Exercise prompt:
Of the entries that follow, how many lines hold the word "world"? Reply with the number only.

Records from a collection
━━━━━━━━━━━━━━━━━━━━━━━━━━━━━━
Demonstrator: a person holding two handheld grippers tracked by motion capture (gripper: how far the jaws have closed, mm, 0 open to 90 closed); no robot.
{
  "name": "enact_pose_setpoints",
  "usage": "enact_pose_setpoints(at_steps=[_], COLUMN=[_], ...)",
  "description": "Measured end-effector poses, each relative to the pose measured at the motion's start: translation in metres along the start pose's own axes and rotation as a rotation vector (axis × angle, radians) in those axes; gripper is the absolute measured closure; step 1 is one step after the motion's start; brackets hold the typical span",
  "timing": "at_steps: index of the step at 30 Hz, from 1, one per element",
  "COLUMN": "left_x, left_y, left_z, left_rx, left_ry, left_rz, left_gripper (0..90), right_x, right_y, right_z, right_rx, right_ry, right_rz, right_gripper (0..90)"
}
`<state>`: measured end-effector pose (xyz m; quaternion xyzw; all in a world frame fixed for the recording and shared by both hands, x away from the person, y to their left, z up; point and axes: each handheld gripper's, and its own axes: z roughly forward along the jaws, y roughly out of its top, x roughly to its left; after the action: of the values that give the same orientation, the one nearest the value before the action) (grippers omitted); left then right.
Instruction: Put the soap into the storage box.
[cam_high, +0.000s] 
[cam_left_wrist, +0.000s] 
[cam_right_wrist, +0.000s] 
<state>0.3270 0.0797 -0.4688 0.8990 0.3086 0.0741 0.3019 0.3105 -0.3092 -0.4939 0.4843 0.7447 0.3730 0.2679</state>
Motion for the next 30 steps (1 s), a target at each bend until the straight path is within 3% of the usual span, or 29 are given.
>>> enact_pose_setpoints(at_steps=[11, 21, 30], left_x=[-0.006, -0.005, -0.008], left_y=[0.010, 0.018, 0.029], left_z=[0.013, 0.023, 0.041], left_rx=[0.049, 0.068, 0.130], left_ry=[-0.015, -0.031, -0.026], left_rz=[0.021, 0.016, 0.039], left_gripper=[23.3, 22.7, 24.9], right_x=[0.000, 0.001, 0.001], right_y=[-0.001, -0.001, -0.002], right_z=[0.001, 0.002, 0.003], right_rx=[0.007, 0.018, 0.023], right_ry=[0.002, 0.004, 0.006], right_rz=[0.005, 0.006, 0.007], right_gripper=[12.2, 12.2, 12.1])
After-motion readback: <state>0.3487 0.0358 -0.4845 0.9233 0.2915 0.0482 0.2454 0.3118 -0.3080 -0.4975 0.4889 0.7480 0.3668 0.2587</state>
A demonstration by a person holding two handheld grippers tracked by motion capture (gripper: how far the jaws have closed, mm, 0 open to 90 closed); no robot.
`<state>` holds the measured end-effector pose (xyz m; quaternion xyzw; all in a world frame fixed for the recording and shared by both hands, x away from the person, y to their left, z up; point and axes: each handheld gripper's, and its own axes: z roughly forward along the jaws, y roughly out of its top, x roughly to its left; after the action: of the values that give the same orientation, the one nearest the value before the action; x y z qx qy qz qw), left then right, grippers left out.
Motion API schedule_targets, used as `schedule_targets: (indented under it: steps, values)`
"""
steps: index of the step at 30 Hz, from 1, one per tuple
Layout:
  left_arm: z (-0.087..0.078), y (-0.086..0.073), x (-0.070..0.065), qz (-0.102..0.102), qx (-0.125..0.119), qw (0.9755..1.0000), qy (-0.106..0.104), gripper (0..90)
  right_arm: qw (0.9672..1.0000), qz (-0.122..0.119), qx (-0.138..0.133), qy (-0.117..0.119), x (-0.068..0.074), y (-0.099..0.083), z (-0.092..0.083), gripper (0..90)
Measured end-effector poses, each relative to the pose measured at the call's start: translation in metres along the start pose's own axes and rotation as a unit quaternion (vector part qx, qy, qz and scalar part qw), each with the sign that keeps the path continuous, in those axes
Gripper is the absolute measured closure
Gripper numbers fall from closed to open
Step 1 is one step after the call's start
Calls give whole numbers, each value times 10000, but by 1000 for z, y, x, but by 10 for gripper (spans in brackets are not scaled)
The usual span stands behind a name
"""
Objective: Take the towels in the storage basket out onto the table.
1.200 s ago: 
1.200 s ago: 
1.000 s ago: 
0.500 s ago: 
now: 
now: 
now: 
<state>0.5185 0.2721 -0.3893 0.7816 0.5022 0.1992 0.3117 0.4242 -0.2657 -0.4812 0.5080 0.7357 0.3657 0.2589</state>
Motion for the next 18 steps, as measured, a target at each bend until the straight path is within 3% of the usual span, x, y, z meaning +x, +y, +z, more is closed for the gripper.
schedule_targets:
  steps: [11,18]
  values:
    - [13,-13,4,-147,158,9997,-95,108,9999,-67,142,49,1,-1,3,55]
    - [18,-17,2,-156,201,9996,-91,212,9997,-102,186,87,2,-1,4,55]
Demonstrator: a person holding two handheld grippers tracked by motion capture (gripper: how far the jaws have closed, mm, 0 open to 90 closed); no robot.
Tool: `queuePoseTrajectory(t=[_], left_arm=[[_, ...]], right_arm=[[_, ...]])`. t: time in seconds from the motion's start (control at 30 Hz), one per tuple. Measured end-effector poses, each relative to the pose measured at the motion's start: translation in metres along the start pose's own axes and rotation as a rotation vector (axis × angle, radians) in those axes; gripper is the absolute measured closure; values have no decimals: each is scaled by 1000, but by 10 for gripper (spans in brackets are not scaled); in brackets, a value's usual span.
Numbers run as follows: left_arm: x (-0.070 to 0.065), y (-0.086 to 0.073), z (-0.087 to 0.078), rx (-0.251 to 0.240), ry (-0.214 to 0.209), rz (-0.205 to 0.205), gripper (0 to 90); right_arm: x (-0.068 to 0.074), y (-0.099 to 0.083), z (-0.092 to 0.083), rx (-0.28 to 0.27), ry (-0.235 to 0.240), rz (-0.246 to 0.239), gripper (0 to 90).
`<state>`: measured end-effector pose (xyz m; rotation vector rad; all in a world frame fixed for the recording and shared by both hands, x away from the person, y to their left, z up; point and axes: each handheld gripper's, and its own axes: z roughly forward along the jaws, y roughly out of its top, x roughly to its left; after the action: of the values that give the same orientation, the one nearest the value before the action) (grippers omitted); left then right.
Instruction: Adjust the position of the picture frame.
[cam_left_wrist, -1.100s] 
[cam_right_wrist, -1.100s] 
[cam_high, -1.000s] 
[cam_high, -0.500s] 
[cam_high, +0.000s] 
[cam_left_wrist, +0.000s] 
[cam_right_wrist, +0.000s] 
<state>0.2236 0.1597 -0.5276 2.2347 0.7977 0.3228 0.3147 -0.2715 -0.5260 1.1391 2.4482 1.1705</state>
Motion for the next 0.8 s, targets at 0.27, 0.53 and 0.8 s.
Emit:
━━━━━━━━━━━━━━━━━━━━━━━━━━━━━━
Answer to this exercise:
3